Мой мозг придумывает и отвергает с полдюжины фантастических планов, пока мы идем по проходу, идем целую вечность. Но в конце концов мы, видимо, все-таки доходим до конца пути, потому что Лия останавливается. И, положив руку на один из камней, раздвигает стену точно так же, как и тогда, когда открыла этот тайный проход.
И вталкивает меня в зал, где я была привязана к каменной плите, – теперь мне кажется, что это произошло давным-давно. Что странно, ведь вполне возможно, что с тех пор, как я пришла в себя, распластанная на этой холодной плите, миновал всего лишь час.
Но еще более странным представляется мне то, что после всей боли и разочарований последнего часа я опять окажусь привязанной там же.
Черт бы побрал мою жизнь. И Лию.
– Шевелись! – рявкает она, толкая меня мимо сотен зажженных свечей к алтарю, возвышающемуся в середине зала. – Час уже почти настал.
– Какой час? – спрашиваю я, подумав, что, возможно, если я ее разговорю, это даст мне время что-нибудь придумать. Или время для того, чтобы меня отыскали Джексон и Флинт… хотя кто знает, поможет ли мне тот или другой из этих двоих.
Флинт решил убить меня, чтобы я не досталась Лии для исполнения какого-то ее безумного плана, а Джексон, возможно, вовлечен в этот план. Не очень-то типичный выбор героев-спасителей, но, как любила повторять моя мать, нищему да вору всякая одежда впору, а я сейчас готова на все, что угодно, если это помешает Лии принести меня в жертву, чтобы исполнить какой-то безумный ритуал.
– Звезды сойдутся в двенадцать часов семнадцать минут.
Понятия не имею, что это значит, но, когда Лия и я подходим все ближе и ближе к алтарю, я понимаю, что у меня осталось совсем мало времени, чтобы что-то предпринять и остановить это безумие. Потому что, когда она привяжет меня к плите на этот раз, мне придет конец.
Не зная, что еще сделать, я притворяюсь, будто у меня подгибаются колени.
– Иди вперед! – визжит она, но я обмякаю, закрываю глаза и, сделав ставку на то, что Лия не убьет меня прямо здесь и сейчас, валюсь на пол, не обращая внимания на обжигающую боль от вырываемых волос.
Лия издает возмущенный вой, вынужденно отпустив меня.
Этот жуткий звук отдается от стен, от потолка, и все внутри меня кричит, чтобы я бежала или хотя бы ползла прочь.
Но даже когда я в форме, Лия в десять раз проворнее меня и в двадцать раз сильнее, так что мне от нее не сбежать, даже если бы я сейчас могла не только ползать.
А потому вместо того, чтобы бежать, я делаю вид, будто потеряла сознание, и не двигаюсь, даже почти не дышу, молча слушая, как она вопит, чтобы я встала. Затем, пытаясь привести меня в чувство, начинает хлестать по моим щекам. Когда не срабатывает и это, она поднимает меня, закидывает себе на плечо, так что моя голова свисает ей на спину, и с трудом, спотыкаясь, опять идет к алтарю.

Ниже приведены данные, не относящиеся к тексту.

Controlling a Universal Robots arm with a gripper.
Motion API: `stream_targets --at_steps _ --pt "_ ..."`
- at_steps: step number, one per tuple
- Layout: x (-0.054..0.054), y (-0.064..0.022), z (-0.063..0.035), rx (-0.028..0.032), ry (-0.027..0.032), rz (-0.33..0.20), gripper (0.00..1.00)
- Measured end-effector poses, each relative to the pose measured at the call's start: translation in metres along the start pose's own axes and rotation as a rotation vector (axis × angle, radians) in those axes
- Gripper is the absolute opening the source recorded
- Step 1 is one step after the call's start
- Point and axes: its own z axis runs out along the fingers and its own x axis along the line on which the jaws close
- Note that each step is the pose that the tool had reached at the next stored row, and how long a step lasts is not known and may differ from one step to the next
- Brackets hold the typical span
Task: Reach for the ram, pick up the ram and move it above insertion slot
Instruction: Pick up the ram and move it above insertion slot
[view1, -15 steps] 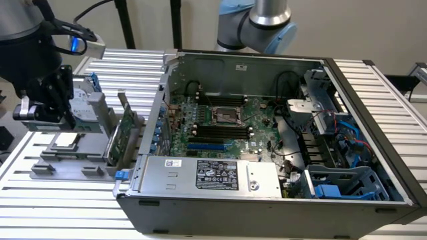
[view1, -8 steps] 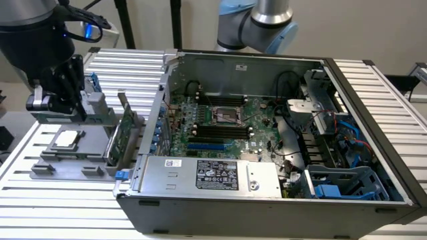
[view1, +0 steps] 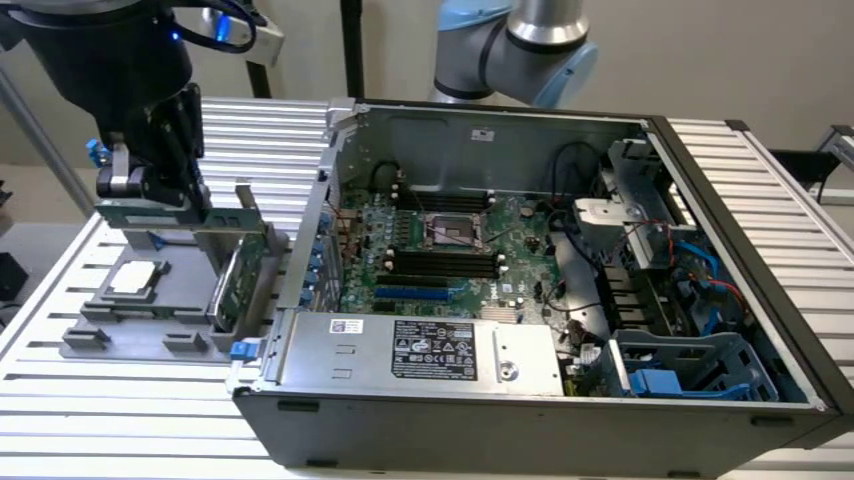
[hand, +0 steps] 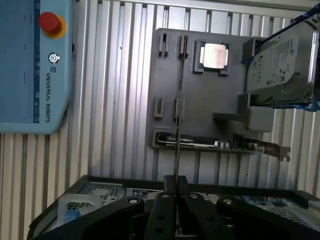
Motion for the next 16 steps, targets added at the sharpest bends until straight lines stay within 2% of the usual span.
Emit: stream_targets --at_steps 4,8,10,16 --pt "0.001 -0.0180 -0.0087 0.0010 -0.0175 -0.001 0.13" --pt "0.003 -0.0358 -0.0145 0.0017 -0.0311 -0.002 0.13" --pt "0.003 -0.0451 -0.0151 0.0020 -0.0340 -0.002 0.13" --pt "0.005 -0.0720 -0.0158 0.0021 -0.0356 -0.002 0.13"
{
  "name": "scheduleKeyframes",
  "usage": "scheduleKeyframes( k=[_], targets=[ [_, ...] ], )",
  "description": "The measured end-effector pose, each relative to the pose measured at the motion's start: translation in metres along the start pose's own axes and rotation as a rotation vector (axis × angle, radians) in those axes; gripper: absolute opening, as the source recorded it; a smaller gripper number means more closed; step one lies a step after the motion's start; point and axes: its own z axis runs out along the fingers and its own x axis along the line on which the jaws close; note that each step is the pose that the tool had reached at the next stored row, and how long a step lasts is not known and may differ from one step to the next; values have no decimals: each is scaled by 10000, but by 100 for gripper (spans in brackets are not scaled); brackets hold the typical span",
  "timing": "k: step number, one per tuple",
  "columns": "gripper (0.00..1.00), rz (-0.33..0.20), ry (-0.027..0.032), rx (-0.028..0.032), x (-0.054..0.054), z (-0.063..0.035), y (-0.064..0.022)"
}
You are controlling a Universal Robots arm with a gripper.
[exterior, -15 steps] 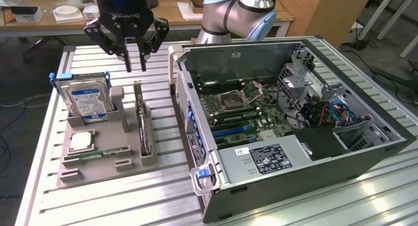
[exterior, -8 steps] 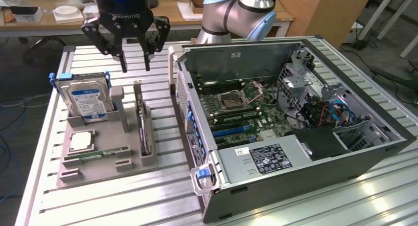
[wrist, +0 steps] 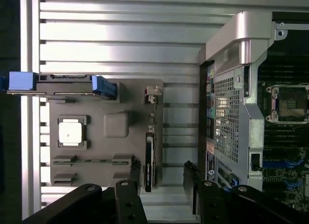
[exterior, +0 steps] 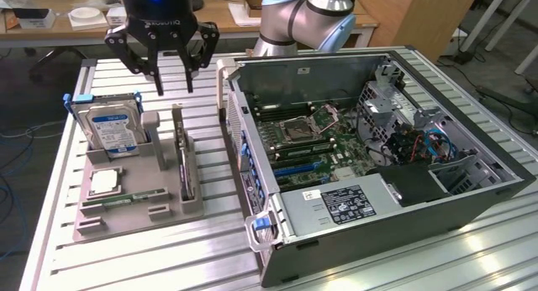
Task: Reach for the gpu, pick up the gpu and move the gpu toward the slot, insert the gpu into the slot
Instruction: 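Pick up the gpu and move the gpu toward the slot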
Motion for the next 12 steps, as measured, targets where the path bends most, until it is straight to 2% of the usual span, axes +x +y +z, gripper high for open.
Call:
scheduleKeyframes(
  k=[12],
  targets=[
    [48,-124,6,-2,2,59,-53]
  ],
)
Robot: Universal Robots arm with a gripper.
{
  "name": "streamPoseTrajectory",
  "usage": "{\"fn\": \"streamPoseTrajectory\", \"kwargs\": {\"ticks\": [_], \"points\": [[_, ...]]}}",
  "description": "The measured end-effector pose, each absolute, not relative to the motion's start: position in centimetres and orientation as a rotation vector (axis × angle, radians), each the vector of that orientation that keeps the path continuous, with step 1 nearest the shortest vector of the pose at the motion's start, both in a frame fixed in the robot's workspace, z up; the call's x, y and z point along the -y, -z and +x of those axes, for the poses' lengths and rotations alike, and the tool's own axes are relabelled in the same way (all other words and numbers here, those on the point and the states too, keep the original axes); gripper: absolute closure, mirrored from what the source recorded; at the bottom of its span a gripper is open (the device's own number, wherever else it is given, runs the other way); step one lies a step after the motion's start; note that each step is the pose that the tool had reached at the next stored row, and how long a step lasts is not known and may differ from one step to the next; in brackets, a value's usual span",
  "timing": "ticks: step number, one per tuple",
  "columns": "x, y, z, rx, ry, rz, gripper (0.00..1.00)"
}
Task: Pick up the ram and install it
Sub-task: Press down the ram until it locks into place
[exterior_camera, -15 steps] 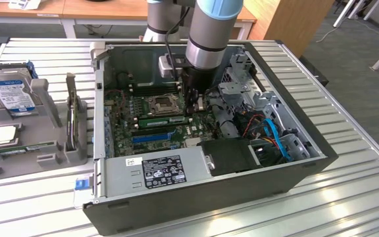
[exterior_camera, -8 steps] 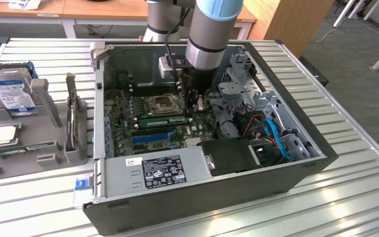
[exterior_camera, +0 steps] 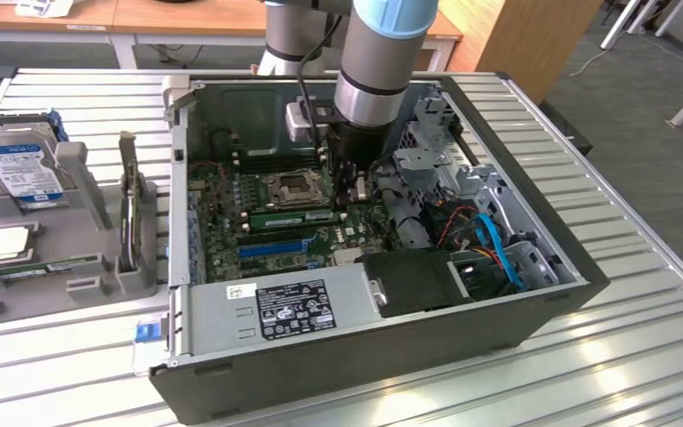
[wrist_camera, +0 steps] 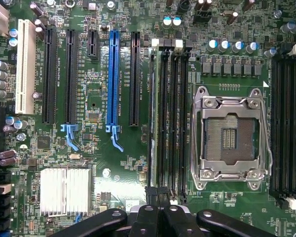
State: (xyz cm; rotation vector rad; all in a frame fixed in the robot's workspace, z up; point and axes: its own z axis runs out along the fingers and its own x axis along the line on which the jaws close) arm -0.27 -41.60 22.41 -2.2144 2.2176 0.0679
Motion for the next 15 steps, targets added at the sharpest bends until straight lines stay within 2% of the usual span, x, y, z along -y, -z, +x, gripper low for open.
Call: {"fn": "streamPoseTrajectory", "kwargs": {"ticks": [15], "points": [[41.60, -22.30, -0.26, -2.218, -0.068, -2.214, 0.90]]}}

То, как медленно она бредет, свидетельствует о том, что она в куда худшей форме, чем я думала. Флинт явно потрепал ее куда больше, чем мне казалось. Что ж, хорошо.
В таком положении мое поврежденное плечо вновь начинает ужасно болеть, но я игнорирую эту боль и даже позволяю себе на секунду открыть глаза.

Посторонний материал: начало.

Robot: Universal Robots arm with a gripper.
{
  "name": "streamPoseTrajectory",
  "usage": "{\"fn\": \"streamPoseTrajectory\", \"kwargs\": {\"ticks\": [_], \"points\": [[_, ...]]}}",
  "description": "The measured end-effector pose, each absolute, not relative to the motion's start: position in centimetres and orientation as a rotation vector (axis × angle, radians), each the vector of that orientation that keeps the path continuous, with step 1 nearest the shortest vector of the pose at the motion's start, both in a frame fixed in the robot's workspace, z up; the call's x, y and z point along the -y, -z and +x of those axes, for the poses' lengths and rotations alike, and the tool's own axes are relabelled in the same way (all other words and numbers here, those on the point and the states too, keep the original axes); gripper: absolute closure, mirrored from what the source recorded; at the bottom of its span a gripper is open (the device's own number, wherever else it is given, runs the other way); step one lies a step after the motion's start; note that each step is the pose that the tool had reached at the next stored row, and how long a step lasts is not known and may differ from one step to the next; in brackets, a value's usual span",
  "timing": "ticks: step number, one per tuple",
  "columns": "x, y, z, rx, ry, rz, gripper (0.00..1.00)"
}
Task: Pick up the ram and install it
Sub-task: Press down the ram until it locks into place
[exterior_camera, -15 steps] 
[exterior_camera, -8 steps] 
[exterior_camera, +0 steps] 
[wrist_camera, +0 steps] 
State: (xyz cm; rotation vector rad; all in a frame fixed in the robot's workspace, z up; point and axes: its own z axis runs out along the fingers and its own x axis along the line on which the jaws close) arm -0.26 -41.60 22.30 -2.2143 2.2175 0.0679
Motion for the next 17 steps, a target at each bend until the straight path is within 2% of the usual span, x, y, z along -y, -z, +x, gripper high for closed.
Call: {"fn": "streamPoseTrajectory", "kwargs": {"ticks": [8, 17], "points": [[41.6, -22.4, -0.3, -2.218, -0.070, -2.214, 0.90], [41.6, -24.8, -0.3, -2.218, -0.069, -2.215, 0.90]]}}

Все здесь выглядит точно так же, как когда я бежала отсюда, включая опрокинутый мною чан с кровью. Лия обходит стеклянные сосуды и проносит меня мимо кафедры, на которой лежит открытая книга. Не та ли это книга, которую она читала вслух в библиотеке неделю назад? – думаю я, но тут мне приходится опять закрыть глаза и притвориться, будто я в отключке, поскольку она роняет меня на каменную плиту.